The Islamic finance industry has witnessed several mergers and acquisitions of asset management companies in order to get exposure to the Shariah compliant space. Recent news surfaced regarding the acquisition of a Dubai-based asset management company, Algebra Capital, by one of the world’s largest investment companies: Franklin Templeton Investments.Franklin Templeton previously also increased its equity stake in Algebra to 40% in March 2009.
Franklin Templeton, with over US$733 billion of total assets under management, is looking to broaden its horizons in the Islamic space, particularly the global Sukuk sector, through its venture with Algebra Capital. It will utilize the newly formed entity, Franklin Templeton Investments ME, to launch a retail product close to the end of 2011 and also a GCC-focused fixed income fund within the next 12 months. Algebra Capital provides services to institutional investors and high net worth individuals as well as separate client-focused portfolios. The firm also manages mutual funds for its clients. According to data from Eurekahedge, Algebra Capital has four mandates.
This is not Franklin Templeton Investments’ first foray into Islamic finance. A year after obtaining its capital markets services license from the Securities Commission Malaysia (SC) in 2009, it was granted its Islamic license.
Asia’s accelerating growth and the exponential growth of the Islamic finance industry has also encouraged the likes of HSBC and Standard Chartered to set up Islamic windows in Malaysia, still regarded as the world’s biggest Sukuk market. The country is also the second largest mutual fund market after Saudi Arabia in terms of asset under management and holds the top spot for the largest number of Islamic retail funds in the world – 157 in total as at the 30th April according to the SC’s website.
Such prospects have attracted other foreign asset management companies to obtain Islamic asset management licenses in Malaysia: including Nomura Islamic Asset Management, OSK-UOB Islamic Fund Management, Reliance Asset Management, Aberdeen Asset Management and Saturna, a subsidiary of Saturna Capital, which owns the biggest Shariah compliant equity fund in the US.
The Sabana real estate investment trust fund (REIT), launched late last year, was testament to the growing interest shown by the conventional asset management industry towards other asset classes. US fund manager Fidelity, through its Hong Kong unit FIL Investment Hong Kong, was named as one of the cornerstone investors for the REIT.
Interestingly, the one classification of Islamic funds not new to the conventional companies is exchange traded funds (ETFs).
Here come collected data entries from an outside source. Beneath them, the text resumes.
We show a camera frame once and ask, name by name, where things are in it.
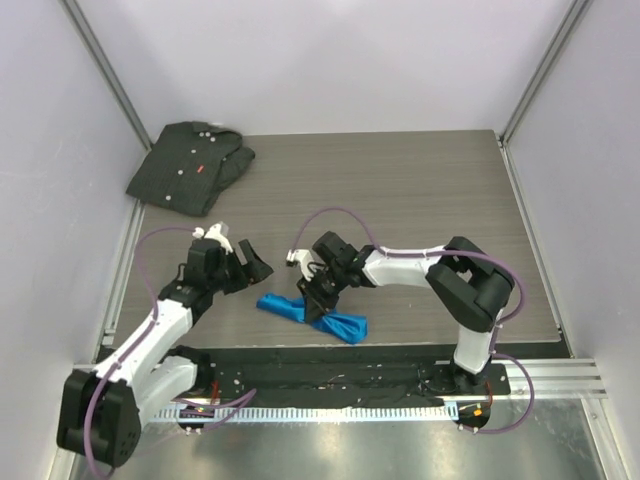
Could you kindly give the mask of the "blue satin napkin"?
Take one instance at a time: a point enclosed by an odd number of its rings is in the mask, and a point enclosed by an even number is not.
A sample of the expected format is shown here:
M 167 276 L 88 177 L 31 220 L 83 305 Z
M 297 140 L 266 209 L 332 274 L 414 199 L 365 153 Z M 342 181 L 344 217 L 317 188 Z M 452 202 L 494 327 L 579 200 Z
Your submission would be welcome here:
M 318 319 L 307 323 L 305 321 L 305 302 L 302 297 L 291 299 L 267 293 L 257 300 L 256 307 L 294 323 L 306 324 L 346 344 L 359 344 L 368 336 L 368 320 L 366 316 L 362 315 L 343 314 L 331 310 Z

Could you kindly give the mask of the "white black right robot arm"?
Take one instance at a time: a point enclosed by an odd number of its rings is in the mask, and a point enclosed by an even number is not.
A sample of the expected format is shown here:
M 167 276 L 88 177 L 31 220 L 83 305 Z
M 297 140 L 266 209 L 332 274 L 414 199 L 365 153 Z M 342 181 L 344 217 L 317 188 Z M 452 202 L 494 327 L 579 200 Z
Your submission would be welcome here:
M 496 330 L 519 286 L 505 264 L 461 236 L 422 250 L 374 244 L 357 249 L 328 231 L 309 250 L 289 250 L 286 264 L 300 269 L 297 288 L 308 323 L 334 310 L 347 288 L 431 290 L 458 324 L 457 344 L 441 381 L 465 395 L 477 393 L 488 381 Z

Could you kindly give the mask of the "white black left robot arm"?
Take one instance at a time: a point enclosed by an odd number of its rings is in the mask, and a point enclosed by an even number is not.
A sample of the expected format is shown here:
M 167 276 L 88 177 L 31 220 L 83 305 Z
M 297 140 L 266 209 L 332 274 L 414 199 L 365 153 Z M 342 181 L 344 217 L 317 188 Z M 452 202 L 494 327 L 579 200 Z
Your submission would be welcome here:
M 248 240 L 239 247 L 227 249 L 217 239 L 193 241 L 186 262 L 134 333 L 91 370 L 71 372 L 63 387 L 58 447 L 118 468 L 162 407 L 185 393 L 200 399 L 211 391 L 210 355 L 177 342 L 216 294 L 242 291 L 272 275 Z
Eurekahedge lists 17 Islamic ETFs in its database, nine of which were launched in 2007. They include Barclays Global Investors through its iShares, Deutsche Bank’s ETF platform ‘db x-trackers’, AXA Investment Managers and BNP Paribas with their joint ‘Easy ETF’ brand; as well as Japan’s Daiwa Asset Management based in Singapore, and UK-based ETF Securities.
The Islamic asset management industry is currently estimated to be US$55 billion, and although still a far cry for its conventional cousin, it is clearly moving forward. The global financial crisis almost caused it to come to a grinding halt when it hit a plateau of US$52 billion. However, with the global markets rising from the ashes towards a rather shaky economic recovery, the potential and the opportunities of the Islamic finance industry have become too obvious for even conventional asset management companies to ignore.